La causa de esta insólita tempestad ha sido señalada por los meteorólogos como la elevación inusitada de la temperatura del mar, consecuencia del recalentamiento global. Las naciones del mundo han suscrito el Protocolo de Kyoto para evitar las emisiones de ciertos gases que causan ese acaloramiento. Bush se ha negado repetidamente a suscribir ese tratado para proteger a sus amigos industriales que financiaron su campaña electoral.

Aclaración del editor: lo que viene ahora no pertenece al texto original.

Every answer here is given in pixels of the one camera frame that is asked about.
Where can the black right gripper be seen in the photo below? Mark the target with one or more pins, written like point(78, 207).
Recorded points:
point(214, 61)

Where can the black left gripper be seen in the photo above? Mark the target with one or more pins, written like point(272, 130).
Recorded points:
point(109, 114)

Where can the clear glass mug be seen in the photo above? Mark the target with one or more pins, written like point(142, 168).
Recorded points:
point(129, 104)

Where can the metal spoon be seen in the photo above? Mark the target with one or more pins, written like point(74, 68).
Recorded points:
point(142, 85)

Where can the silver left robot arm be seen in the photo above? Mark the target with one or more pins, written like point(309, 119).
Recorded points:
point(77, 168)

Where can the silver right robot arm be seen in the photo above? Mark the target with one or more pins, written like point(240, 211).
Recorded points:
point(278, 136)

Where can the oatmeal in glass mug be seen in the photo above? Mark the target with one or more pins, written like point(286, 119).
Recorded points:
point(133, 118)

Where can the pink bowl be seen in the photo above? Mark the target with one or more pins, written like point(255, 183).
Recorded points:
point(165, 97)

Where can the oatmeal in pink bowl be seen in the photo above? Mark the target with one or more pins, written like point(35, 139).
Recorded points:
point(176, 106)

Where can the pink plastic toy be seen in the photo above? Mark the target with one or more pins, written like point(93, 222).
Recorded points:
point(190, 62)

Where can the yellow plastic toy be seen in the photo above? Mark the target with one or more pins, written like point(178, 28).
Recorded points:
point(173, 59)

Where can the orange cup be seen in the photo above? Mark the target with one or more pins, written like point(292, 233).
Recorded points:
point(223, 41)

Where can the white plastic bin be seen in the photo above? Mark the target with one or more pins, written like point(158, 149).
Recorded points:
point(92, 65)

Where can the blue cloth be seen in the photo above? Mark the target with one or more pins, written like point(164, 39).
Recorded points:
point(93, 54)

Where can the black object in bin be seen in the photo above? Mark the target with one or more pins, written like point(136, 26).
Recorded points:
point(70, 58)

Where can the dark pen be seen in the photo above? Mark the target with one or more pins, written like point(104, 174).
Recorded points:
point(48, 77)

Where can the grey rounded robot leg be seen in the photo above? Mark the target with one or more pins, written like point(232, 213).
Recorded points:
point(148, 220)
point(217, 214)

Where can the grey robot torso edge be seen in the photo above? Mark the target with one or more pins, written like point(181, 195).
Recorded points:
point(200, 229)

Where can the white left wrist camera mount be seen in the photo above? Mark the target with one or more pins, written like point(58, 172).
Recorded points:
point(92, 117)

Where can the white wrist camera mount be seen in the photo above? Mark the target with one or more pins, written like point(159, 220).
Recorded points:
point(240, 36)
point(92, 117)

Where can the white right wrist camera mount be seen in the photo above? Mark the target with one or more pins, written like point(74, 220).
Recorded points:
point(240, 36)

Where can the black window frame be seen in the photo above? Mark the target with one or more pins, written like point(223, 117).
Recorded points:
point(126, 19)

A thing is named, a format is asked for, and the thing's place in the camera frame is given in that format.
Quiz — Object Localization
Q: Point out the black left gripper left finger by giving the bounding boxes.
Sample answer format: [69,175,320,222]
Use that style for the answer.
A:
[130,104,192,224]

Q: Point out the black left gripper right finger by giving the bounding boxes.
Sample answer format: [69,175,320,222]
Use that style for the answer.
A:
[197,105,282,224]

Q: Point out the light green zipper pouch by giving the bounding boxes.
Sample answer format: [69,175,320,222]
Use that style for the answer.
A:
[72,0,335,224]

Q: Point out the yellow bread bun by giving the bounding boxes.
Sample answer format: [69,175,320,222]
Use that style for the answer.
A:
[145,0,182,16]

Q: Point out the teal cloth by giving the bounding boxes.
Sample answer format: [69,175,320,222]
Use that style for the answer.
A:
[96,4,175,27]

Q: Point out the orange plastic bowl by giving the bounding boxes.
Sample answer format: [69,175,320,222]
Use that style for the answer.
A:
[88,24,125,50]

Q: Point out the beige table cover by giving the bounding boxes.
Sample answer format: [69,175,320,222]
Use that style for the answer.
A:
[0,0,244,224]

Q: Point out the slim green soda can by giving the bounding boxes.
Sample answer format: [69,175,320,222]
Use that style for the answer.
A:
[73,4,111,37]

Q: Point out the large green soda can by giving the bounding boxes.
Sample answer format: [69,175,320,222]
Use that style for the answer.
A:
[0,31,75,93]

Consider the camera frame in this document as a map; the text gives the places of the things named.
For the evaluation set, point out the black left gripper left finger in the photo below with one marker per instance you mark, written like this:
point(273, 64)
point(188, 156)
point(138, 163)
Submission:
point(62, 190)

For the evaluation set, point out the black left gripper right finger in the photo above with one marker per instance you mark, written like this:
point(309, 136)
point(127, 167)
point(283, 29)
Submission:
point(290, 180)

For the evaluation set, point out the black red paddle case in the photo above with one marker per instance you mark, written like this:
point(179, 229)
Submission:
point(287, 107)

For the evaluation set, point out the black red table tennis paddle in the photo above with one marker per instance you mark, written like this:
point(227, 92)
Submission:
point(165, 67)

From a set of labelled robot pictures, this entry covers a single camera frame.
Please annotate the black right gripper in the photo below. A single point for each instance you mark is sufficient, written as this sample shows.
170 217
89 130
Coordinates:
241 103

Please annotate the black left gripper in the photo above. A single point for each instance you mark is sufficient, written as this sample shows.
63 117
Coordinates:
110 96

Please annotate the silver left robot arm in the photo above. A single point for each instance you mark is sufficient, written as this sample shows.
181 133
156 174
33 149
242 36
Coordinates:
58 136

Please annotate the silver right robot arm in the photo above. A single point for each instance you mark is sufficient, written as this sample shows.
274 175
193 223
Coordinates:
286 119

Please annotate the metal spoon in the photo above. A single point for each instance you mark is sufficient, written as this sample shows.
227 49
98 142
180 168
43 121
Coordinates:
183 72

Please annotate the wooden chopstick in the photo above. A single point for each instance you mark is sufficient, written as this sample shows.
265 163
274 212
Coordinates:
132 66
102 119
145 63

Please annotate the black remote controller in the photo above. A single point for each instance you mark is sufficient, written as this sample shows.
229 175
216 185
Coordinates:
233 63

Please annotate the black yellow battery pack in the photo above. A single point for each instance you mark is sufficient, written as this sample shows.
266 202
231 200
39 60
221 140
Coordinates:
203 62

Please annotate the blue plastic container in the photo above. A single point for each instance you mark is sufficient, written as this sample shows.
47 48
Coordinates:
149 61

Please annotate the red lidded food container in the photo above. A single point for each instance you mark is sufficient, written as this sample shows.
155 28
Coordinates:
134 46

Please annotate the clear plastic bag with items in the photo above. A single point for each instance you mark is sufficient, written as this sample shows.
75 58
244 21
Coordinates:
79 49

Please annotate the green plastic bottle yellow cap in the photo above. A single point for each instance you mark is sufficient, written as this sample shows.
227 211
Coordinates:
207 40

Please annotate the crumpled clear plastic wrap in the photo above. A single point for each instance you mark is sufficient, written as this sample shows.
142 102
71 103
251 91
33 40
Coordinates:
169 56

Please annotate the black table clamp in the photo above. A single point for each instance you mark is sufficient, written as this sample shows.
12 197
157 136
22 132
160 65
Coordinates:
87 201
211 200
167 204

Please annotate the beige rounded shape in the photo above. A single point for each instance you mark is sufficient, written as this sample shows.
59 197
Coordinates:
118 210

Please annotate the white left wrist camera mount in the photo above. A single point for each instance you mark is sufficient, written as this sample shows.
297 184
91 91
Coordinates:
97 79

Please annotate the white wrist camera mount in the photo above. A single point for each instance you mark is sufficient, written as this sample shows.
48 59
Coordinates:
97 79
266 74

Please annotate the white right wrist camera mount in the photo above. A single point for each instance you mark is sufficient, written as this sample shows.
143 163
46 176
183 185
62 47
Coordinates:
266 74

Las imágenes que nos llegan por la televisión son desoladoras. El país de la supuesta abundancia, el país donde algunos creen que las calles son de oro y los jamones cuelgan en los árboles, está saturado de negros pobres, de casuchas miserables, de desventura social, acentuada su desdicha por la catástrofe natural. Los motines, asesinatos, saqueos y transgresiones violentas del orden han quebrado el equilibrio civil con una magnitud asombrosa. Se ha producido una insurrección popular de manera espontánea, lo cual demuestra lo maduras que están las condiciones para la inestabilidad nacional.
El pánico, los rumores, el contagio de la histeria colectiva y la ayuda tardía e insuficiente, han desatado la ira de los damnificados y la extendida recriminación de los medios de comunicación. Bush se encuentra en el nadir de su respaldo popular. Nunca antes tanta gente como ahora, maldice su nombre y la hora aciaga en que lo reeligieron, porque ahora es más evidente su incapacidad como gobernante y sus lentas reacciones ante las situaciones de crisis. Bush ha pedido diez mil millones al Congreso para el socorro. Es lo que gasta cada dos meses en la guerra de Irak.
El balbuceo retórico de la Casa Blanca y sus sicarios más distinguidos comienza a brotar, incoherente y menguado, mientras los muertos se acumulan por millares en las calles y una inmensa columna de refugiados invade las carreteras huyendo del hambre y las plagas. Parecería que estamos hablando de Sri Lanka o Bangla Desh.